### TASK TO COMPLETE
Every line below that holds the word "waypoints" must be listed.

### SUPPLIED INFORMATION
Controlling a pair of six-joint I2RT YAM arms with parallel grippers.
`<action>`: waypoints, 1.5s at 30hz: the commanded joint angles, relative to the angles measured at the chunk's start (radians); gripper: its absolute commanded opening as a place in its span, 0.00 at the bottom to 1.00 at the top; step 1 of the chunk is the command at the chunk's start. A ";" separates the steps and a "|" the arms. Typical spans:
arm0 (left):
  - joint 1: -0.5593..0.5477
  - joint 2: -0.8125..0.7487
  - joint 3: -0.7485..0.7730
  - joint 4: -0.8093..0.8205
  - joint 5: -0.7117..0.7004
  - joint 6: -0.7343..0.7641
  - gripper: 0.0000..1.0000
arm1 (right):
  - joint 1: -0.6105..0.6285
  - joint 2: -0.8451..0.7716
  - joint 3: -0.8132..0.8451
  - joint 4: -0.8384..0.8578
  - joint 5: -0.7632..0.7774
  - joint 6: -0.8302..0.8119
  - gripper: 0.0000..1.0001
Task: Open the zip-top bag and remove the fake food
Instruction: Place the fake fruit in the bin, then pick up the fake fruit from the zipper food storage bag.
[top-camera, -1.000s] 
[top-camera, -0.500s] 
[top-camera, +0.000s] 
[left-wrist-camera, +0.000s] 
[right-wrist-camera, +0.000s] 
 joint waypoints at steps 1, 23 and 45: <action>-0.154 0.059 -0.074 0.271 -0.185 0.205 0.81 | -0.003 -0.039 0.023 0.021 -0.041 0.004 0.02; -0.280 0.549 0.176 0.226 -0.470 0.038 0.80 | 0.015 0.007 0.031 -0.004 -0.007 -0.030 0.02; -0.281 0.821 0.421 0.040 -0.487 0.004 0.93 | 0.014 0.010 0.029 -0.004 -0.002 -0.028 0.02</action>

### EXERCISE OUTPUT
`<action>`: waypoints, 1.5s at 30hz: the commanded joint angles, relative to the angles measured at the chunk's start (radians); gripper: its absolute commanded opening as a place in its span, 0.00 at the bottom to 1.00 at the top; step 1 of the chunk is the command at the chunk's start. A ";" separates the steps and a "|" the arms. Typical spans:
 joint waypoints at steps 1, 23 and 45: <action>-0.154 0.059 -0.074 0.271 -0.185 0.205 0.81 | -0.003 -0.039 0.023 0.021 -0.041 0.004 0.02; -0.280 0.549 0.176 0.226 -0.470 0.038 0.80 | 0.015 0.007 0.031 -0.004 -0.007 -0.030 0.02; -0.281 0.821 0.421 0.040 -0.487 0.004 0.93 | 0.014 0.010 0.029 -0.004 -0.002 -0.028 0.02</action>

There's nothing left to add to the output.